### [GIVEN INFORMATION]

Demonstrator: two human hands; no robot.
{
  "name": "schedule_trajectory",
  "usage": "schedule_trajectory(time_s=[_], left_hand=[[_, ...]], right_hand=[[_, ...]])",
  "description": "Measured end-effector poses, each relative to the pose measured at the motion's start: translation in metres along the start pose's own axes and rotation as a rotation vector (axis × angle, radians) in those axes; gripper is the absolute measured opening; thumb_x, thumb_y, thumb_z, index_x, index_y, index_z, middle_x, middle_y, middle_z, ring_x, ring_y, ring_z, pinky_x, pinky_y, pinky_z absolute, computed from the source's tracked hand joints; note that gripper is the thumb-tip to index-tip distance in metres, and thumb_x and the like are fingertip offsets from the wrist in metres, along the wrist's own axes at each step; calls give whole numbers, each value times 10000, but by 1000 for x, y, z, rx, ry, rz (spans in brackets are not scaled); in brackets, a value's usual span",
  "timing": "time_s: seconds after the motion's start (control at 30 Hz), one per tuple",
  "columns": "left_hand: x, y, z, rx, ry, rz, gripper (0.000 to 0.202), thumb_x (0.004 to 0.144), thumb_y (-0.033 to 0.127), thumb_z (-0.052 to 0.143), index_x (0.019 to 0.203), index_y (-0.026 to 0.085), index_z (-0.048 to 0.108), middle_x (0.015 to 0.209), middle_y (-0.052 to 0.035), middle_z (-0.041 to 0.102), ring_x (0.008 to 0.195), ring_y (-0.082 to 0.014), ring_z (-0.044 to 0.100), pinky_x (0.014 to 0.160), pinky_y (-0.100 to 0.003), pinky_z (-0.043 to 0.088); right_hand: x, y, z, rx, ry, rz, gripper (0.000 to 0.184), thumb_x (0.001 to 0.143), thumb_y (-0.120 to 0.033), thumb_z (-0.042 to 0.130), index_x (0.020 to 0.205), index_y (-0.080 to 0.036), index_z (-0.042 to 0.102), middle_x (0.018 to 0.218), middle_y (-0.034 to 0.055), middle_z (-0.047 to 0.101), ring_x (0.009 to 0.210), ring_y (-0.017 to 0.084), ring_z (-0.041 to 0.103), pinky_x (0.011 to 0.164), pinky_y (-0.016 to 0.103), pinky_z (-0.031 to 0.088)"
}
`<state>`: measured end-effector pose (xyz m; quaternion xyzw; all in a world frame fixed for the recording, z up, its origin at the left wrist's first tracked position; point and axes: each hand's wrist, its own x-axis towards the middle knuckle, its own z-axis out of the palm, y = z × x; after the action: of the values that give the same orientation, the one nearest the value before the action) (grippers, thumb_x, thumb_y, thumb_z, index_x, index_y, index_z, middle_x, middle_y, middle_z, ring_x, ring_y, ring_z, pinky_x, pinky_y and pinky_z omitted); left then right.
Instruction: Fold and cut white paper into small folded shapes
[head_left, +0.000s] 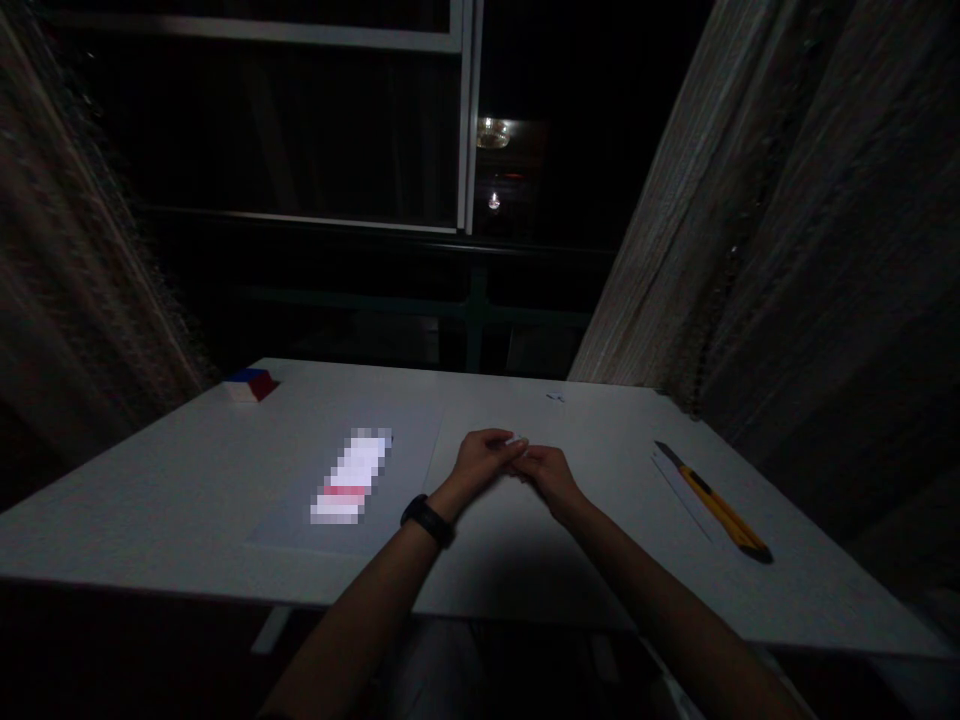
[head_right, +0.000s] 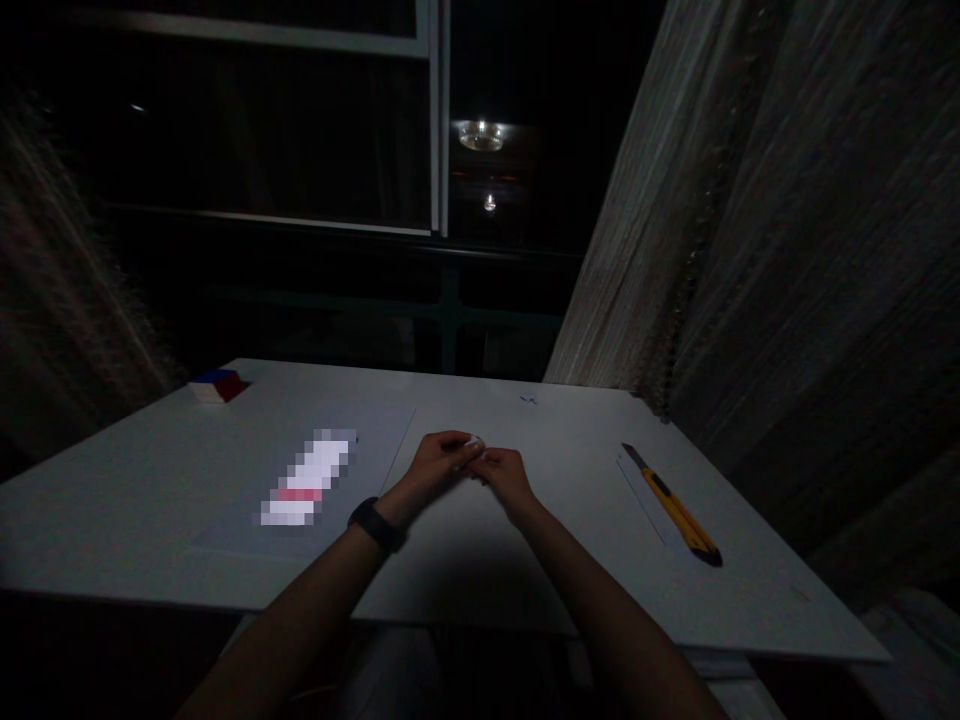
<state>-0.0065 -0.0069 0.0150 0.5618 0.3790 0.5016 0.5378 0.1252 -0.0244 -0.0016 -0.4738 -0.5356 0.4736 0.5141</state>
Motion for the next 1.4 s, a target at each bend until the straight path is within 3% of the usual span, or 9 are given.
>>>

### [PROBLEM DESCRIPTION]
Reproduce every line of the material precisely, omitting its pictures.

### [SOLUTION BELOW]
Demonstrator: two human hands; no robot.
{
  "name": "schedule_trajectory",
  "usage": "schedule_trajectory(time_s=[_], left_hand=[[_, ...]], right_hand=[[_, ...]])",
  "description": "Measured end-effector poses, each relative to the pose measured at the motion's start: translation in metres along the start pose's own axes and rotation as a rotation vector (axis × angle, radians) in those axes; gripper is the absolute measured opening; thumb_x, thumb_y, thumb_z, index_x, index_y, index_z, middle_x, middle_y, middle_z, ring_x, ring_y, ring_z, pinky_x, pinky_y, pinky_z absolute, computed from the source's tracked hand joints; note that gripper is the thumb-tip to index-tip distance in metres, and thumb_x and the like are fingertip offsets from the wrist in metres, along the wrist's own axes at each step; calls give whole numbers, each value times 10000, but by 1000 for x, y, z, rx, ry, rz (spans in brackets are not scaled); in brackets, a value's usual span",
  "timing": "time_s: seconds after the motion's start (control at 30 Hz), one per tuple",
  "columns": "left_hand: x, y, z, rx, ry, rz, gripper (0.000 to 0.202), thumb_x (0.004 to 0.144), thumb_y (-0.033 to 0.127), thumb_z (-0.052 to 0.143), index_x (0.019 to 0.203), index_y (-0.026 to 0.085), index_z (-0.048 to 0.108), middle_x (0.015 to 0.209), middle_y (-0.052 to 0.035), middle_z (-0.041 to 0.102), ring_x (0.008 to 0.195), ring_y (-0.082 to 0.014), ring_z (-0.044 to 0.100), pinky_x (0.014 to 0.160), pinky_y (-0.100 to 0.003), pinky_z (-0.043 to 0.088); right_hand: x, y, z, rx, ry, rz, gripper (0.000 to 0.184), thumb_x (0.001 to 0.143), thumb_y (-0.120 to 0.033), thumb_z (-0.042 to 0.130), index_x (0.020 to 0.205), index_y (-0.080 to 0.036), index_z (-0.042 to 0.102), middle_x (0.018 to 0.218), middle_y (-0.034 to 0.055), middle_z (-0.047 to 0.101), ring_x (0.009 to 0.210), ring_y (-0.017 to 0.084), ring_z (-0.041 to 0.103), pinky_x (0.011 to 0.164), pinky_y (-0.016 to 0.103), pinky_z (-0.031 to 0.088)"
}
`<state>`: measured end-effector pose (xyz m; quaternion xyzw; all in a world frame fixed for the recording, z up, its origin at the left wrist's first tracked position; point and axes: each hand's wrist, its own x-axis towards the middle knuckle, its own z-axis out of the palm, y = z × x; after the action: of the values that give the same orientation, the one nearest the value before the action) (grippers, thumb_x, thumb_y, thumb_z, index_x, index_y, index_z, middle_x, middle_y, middle_z, ring_x, ring_y, ring_z, pinky_x, pinky_y and pinky_z omitted); left then right.
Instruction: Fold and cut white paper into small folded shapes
[head_left, +0.000s] 
[head_right, +0.000s] 
<state>-0.0065 -0.0069 0.0150 0.5618 0.3790 0.5016 0.5378 0.1252 -0.0244 -0.0016 -0.4738 -0.5356 0.4736 0.5141</state>
Motion for the next 1.4 s, a target at each bend until the straight path is within 3% of the usual span, or 9 are given.
>>>

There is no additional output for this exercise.